WHAT IS NEEDED:
Once you find the line containing "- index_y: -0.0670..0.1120" in the data below, copy it and each following line exactly, up to and including the line containing "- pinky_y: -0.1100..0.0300", and nothing else.

DATA:

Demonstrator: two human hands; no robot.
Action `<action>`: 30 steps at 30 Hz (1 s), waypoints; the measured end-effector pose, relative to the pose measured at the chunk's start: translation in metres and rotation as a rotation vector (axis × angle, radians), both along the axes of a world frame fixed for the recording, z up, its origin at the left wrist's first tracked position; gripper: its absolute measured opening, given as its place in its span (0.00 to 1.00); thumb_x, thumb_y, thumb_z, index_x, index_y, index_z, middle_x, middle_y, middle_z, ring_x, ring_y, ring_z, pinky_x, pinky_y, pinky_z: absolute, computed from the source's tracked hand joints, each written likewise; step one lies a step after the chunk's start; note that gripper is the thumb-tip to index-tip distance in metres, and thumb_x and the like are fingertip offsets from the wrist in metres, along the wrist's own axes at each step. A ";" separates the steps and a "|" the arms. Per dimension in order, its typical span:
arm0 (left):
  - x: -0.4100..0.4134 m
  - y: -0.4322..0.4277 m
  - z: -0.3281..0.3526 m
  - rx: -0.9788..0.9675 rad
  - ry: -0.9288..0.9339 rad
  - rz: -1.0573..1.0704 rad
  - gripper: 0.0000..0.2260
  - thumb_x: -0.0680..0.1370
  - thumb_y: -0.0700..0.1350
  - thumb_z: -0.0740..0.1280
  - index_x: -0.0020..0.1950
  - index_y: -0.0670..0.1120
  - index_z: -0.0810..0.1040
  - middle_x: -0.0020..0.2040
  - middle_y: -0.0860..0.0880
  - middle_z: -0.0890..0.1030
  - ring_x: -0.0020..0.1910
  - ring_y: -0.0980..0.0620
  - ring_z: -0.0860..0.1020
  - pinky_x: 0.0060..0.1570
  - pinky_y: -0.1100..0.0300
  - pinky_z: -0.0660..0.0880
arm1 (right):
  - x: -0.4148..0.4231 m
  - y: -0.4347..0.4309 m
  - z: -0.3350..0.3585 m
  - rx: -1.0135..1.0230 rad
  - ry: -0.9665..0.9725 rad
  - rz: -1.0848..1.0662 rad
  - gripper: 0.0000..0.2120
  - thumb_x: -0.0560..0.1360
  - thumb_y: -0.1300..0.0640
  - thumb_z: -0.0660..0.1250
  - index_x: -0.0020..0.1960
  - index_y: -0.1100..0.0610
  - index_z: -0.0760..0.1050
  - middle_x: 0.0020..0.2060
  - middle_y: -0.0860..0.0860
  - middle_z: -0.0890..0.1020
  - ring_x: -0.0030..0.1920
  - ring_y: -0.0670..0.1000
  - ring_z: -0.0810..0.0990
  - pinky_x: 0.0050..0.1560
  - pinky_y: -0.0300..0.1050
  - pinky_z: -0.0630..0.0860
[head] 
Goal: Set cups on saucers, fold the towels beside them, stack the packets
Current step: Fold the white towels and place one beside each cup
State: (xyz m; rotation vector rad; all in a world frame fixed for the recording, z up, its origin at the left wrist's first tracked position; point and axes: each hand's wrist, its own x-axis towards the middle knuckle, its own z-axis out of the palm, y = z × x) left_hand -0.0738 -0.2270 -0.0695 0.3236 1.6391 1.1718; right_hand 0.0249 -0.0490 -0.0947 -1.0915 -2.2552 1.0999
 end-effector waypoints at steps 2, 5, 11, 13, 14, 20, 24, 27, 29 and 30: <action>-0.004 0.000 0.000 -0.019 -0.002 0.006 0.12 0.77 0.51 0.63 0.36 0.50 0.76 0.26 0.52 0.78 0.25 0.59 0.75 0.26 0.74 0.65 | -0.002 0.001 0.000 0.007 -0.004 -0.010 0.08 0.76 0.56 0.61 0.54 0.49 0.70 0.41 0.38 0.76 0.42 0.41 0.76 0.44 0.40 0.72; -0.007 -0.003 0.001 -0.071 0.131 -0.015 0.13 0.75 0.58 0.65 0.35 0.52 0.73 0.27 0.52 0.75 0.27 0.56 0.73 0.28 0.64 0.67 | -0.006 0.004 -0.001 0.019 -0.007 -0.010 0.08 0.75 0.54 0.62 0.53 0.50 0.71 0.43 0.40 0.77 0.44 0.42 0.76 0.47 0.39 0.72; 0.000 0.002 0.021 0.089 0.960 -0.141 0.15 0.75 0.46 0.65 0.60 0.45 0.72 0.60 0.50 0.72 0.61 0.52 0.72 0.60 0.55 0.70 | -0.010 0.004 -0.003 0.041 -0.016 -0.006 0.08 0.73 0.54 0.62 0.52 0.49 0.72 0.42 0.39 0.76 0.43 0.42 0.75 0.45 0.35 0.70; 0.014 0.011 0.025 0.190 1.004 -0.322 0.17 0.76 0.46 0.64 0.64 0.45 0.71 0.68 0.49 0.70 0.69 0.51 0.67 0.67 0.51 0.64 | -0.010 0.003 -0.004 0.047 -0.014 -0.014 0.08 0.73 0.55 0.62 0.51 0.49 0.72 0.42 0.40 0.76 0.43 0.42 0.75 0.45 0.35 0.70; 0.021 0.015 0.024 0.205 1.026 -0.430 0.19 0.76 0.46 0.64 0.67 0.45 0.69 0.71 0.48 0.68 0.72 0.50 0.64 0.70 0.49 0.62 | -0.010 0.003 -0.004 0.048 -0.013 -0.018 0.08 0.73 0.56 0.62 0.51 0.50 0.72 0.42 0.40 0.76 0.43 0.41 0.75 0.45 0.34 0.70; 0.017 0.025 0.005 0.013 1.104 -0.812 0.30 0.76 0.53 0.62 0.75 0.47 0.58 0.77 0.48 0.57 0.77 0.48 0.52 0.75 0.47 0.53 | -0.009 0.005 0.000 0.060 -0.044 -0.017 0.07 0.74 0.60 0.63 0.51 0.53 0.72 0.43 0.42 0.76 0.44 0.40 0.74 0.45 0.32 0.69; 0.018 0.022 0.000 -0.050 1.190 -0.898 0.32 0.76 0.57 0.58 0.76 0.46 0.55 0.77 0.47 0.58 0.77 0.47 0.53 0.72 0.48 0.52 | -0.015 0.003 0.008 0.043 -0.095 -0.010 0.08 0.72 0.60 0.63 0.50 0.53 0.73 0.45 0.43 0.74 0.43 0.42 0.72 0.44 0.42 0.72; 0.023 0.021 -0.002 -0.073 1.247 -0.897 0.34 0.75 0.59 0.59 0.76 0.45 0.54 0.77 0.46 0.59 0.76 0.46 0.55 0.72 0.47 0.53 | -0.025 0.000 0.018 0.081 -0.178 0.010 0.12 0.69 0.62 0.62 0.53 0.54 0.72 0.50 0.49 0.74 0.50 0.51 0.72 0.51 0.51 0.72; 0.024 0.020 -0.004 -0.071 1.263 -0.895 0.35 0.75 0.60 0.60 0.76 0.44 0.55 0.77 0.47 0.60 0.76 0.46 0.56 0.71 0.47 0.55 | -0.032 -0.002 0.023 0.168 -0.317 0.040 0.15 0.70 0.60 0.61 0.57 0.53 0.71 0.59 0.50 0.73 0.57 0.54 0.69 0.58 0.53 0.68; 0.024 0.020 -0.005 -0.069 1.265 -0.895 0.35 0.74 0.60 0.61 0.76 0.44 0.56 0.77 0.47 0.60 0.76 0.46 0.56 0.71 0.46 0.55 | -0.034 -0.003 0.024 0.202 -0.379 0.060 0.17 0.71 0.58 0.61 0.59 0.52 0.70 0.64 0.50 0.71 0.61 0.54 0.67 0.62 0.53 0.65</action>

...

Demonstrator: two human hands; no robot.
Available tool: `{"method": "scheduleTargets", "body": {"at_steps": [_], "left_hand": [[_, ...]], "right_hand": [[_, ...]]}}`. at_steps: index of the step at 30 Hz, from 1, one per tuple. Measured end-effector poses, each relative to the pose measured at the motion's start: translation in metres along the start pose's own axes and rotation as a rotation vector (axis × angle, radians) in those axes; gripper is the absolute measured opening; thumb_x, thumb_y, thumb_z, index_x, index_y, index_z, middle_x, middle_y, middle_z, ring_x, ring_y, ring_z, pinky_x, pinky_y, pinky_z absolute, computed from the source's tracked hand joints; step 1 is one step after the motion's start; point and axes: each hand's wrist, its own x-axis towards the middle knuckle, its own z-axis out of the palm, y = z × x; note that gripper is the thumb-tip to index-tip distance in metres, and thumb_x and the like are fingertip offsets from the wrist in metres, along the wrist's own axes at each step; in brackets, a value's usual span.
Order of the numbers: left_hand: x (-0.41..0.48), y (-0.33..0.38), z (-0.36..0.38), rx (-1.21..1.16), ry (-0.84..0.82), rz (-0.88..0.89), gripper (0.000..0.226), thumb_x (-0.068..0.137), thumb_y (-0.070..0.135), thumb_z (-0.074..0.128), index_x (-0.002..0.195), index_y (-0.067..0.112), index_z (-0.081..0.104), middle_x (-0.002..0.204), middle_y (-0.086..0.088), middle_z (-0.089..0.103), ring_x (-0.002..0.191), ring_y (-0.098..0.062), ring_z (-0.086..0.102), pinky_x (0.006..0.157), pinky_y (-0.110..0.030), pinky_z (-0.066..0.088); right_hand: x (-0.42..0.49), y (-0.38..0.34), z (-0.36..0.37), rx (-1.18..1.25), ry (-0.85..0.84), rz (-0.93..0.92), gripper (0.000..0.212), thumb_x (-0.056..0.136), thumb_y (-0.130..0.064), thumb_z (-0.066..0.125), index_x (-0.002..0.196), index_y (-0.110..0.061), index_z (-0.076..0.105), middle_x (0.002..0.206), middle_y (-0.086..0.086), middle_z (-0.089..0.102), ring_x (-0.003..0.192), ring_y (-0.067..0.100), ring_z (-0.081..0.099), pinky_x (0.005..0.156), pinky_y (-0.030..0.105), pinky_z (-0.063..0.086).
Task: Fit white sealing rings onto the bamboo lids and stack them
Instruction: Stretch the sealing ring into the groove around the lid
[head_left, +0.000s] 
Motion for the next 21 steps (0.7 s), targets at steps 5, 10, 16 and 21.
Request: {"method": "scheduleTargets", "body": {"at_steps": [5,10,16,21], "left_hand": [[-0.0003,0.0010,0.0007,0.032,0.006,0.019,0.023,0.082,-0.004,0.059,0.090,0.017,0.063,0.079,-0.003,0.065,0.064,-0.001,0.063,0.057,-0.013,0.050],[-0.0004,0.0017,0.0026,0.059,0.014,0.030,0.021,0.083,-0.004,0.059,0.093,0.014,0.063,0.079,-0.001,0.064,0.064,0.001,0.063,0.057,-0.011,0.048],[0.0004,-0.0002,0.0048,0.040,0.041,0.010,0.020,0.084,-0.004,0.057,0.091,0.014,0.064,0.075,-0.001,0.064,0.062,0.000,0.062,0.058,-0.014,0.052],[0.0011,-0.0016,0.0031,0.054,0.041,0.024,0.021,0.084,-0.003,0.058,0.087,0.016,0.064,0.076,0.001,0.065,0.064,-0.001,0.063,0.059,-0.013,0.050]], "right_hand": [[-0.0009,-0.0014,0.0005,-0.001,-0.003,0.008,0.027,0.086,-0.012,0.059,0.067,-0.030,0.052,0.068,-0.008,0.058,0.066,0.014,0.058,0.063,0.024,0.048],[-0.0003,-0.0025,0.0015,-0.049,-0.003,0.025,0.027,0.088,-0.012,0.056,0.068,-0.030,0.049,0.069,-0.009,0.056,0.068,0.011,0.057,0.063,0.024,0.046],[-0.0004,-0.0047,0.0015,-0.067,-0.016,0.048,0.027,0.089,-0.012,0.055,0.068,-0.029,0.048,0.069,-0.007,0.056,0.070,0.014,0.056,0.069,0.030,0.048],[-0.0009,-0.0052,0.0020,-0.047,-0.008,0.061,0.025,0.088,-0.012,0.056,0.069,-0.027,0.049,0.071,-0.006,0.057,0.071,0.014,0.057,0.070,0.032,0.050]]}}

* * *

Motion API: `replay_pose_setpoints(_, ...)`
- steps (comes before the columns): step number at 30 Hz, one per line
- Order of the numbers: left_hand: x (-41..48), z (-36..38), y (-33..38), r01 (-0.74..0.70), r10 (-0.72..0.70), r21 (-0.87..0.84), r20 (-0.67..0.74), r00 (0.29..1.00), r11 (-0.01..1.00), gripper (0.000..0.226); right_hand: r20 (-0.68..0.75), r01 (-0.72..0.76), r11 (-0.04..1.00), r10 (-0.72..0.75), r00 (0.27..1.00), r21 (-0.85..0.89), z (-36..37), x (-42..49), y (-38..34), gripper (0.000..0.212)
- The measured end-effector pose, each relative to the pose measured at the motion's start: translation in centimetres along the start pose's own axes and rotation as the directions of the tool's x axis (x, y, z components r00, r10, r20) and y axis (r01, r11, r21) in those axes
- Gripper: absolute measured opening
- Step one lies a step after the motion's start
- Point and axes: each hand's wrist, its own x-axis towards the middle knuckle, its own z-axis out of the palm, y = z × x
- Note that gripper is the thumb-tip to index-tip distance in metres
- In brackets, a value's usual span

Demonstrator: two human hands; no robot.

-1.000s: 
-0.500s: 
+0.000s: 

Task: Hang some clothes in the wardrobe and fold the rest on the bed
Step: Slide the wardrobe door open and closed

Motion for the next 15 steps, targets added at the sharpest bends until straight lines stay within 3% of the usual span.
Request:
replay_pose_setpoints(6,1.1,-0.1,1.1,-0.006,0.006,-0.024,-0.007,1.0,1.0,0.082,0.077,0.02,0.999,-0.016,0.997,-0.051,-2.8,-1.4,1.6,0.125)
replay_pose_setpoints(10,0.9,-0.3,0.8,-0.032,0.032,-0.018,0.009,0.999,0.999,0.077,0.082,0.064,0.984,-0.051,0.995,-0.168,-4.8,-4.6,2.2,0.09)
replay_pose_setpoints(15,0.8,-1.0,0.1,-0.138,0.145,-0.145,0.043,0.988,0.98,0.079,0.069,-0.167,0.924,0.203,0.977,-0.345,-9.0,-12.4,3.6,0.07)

EXPECTED ANSWER:
  - index_y: -0.0670..0.1120
  - index_z: -0.0810..0.1040
  - middle_x: -0.0020..0.2040
  - middle_y: -0.0860..0.0880
  - middle_z: -0.0890..0.1030
  - ring_x: -0.0020..0.1910
  - ring_y: -0.0980..0.0620
  - ring_z: -0.0860..0.1020
  - pinky_x: 0.0060..0.1570
  - pinky_y: -0.1100..0.0300

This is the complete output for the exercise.